## WHAT NEEDS TO BE DONE
Of all the lines below, return only those starting with the line holding "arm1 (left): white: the" and going on through the line holding "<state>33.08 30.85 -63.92", exactly as written.

Top of DATA EXCERPT

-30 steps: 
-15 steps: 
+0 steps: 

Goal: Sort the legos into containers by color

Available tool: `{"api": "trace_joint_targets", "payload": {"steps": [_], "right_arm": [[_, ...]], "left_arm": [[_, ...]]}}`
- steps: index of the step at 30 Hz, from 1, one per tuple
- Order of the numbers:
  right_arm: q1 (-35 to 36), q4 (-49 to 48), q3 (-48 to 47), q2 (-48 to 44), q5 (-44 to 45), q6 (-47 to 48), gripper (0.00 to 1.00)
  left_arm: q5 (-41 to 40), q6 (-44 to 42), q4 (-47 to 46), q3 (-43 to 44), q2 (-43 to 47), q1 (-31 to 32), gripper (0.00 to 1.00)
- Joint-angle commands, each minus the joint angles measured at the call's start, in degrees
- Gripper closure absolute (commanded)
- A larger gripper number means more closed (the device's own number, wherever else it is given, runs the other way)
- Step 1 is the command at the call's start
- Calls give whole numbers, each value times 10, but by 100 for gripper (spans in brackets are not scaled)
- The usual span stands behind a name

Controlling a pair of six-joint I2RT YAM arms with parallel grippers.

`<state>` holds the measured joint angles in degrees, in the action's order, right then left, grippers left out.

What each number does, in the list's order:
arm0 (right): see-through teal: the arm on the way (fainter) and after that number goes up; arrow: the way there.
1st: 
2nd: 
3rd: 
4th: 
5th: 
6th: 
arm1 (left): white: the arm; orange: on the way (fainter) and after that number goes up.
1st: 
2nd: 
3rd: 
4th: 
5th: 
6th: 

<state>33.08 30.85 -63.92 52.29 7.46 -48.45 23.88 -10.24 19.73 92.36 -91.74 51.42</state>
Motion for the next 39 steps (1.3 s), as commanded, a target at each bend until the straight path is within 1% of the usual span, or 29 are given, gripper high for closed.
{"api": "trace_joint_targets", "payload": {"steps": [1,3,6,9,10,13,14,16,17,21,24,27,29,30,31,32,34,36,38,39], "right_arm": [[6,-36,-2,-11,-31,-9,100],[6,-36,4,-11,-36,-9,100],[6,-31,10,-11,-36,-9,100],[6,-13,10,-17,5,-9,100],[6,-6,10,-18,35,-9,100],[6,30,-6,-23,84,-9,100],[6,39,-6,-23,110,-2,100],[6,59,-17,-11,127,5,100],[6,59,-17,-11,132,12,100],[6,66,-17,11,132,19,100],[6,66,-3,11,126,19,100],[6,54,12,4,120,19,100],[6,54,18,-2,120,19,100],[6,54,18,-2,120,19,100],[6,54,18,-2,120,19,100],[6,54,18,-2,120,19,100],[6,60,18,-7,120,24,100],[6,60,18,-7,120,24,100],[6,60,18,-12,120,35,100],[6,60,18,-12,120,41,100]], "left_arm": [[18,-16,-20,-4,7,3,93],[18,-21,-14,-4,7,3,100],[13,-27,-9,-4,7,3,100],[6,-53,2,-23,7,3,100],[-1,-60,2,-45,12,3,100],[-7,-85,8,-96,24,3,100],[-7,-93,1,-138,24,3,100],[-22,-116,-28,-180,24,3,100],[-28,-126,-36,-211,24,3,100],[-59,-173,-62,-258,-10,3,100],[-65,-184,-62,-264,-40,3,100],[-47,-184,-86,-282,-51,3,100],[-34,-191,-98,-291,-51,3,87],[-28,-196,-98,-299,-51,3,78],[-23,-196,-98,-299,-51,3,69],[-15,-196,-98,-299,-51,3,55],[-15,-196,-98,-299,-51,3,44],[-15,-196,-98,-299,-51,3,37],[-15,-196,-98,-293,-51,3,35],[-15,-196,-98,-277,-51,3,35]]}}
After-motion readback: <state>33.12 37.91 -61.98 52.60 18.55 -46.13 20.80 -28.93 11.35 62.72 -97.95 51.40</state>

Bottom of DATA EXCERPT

## EXERCISE OUTPUT
arm1 (left): white: the arm; orange: on the way (fainter) and after that number goes up.
1st: 
2nd: 
3rd: 
4th: 
5th: 
6th: 

<state>33.08 30.85 -63.92 52.29 7.46 -48.45 23.88 -10.24 19.73 92.36 -91.74 51.42</state>

The exercise is now complete.